Like many of us, Paul Munkenbeck is an ardent fan and long-time user of ERwin. So it's particularly disappointing to read his review of what seems to be a bug-ridden, premature release.

ERwin was originally developed by Princeton, New Jersey-based Logic Works as a data modeling tool for the then new breed of client/server databases. [Benjamin C. Cohen founded the company in 1988—reportedly using his credit cards—and, as the original programmer of the company's flagship ERwin product, helped redefine CASE (computer-aided software engineering) tools.—Ed.] ERwin had to evolve fast to keep up with strong competition from products such as Popkin's System Architect, SDP Technologies' S-Designor (subsequently Powersoft's and now Sybase's PowerDesigner), and Embarcadero's ER/1 (now called ER/Studio)—not to speak of new features in the leading RDBMSs themselves, but by the late 1990s, it was widely viewed as the market leader.

In 1998, Logic Works was acquired by Chicago-based tools vendor Platinum Technologies—a respected firm with a solid line of data-oriented products. Although Platinum promised continued research and development, that wasn't to happen because Platinum in turn became takeover bait. When Computer Associates acquired Platinum in 1999 for a record-setting $3.5 billion, ERwin was just one of many products CA inherited, and clearly not a strategic one. In fact, until the March release of ERwin 4.0, CA had been satisfied with releasing about one service pack per year (to keep those with annual maintenance agreements happy?). It will be interesting to see how much CA invests in ERwin support and marketing.

Frame of reference

In my firm, I want to use ERwin to create and maintain small to medium (in terms of numbers of entities) tactical databases on SQL Server 7 and 2000. Working for many different clients, I have no need for strategic top-down corporate modeling, so please forgive my lack of experience with the features of ERwin that support enterprise modeling and development. [ERwin 4.0 ($3,995 U.S.) is, in fact, also available as part of CA's ERwin 4.0 Modeling Suite ($6,995 U.S.), which integrates ERwin (http://ca.com/products/alm/erwin.htm) for data modeling, BPwin (http://ca.com/products/alm/bpwin.htm) for business process modeling, Paradigm Plus (http://ca.com/products/alm/paradigm_plus.htm) for component modeling, and ERwin Examiner (http://ca.com/products/alm/erwin_examiner.htm, $1,995 U.S.) for ensuring the consistency and quality of data models.—Ed.]

My approach to database evolution tends to be pragmatic: After generating an initial database design from business requirements, I then hand over to my developers and allow them to make minor structure changes directly on the development database.
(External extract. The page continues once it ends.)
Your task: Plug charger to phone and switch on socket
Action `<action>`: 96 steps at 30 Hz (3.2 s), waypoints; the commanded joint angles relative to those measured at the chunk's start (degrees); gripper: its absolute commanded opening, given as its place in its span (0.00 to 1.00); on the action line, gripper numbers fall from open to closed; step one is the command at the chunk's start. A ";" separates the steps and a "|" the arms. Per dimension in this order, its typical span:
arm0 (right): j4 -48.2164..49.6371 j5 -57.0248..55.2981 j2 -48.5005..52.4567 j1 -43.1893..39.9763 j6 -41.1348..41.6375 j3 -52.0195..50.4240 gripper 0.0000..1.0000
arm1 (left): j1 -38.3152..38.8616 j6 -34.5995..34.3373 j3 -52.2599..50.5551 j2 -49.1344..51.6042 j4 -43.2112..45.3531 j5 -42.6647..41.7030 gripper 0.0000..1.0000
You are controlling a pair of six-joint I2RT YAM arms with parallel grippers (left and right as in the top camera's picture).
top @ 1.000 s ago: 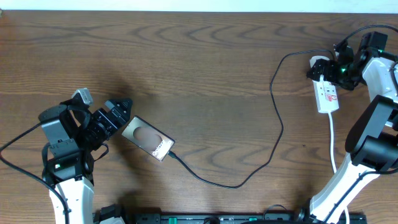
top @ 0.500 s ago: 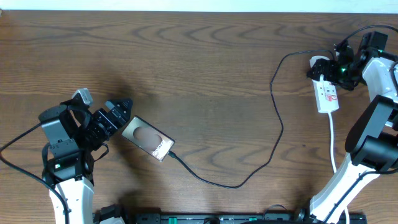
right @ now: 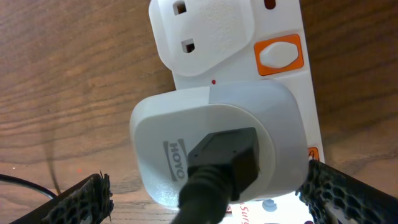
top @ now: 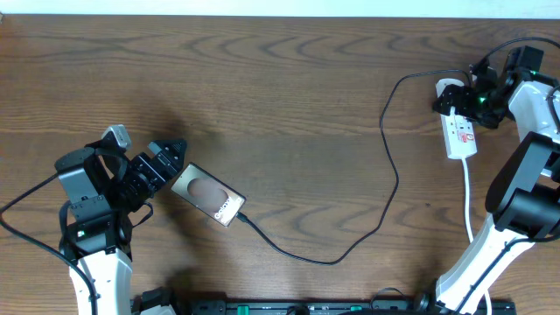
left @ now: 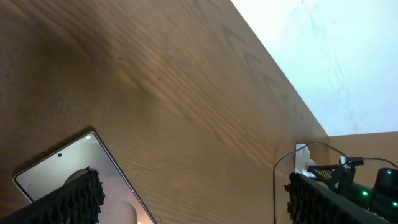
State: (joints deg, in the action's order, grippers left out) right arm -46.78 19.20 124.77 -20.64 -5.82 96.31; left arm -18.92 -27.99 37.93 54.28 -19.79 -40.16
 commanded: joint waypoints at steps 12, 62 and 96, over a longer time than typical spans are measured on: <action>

When a release is to go into production, I synchronize the ERwin model with the development database, compare it to the production database, and generate a change script that will apply the change as required.

To support this approach, the main features of ERwin that are important to me are 1) data modeling support for standard information engineering techniques, 2) database generation (forward engineering) that exploits the native features of SQL Server, and 3) a synchronization process (reverse engineering/compare) that recognizes and handles all of the features that might be present in a SQL Server database.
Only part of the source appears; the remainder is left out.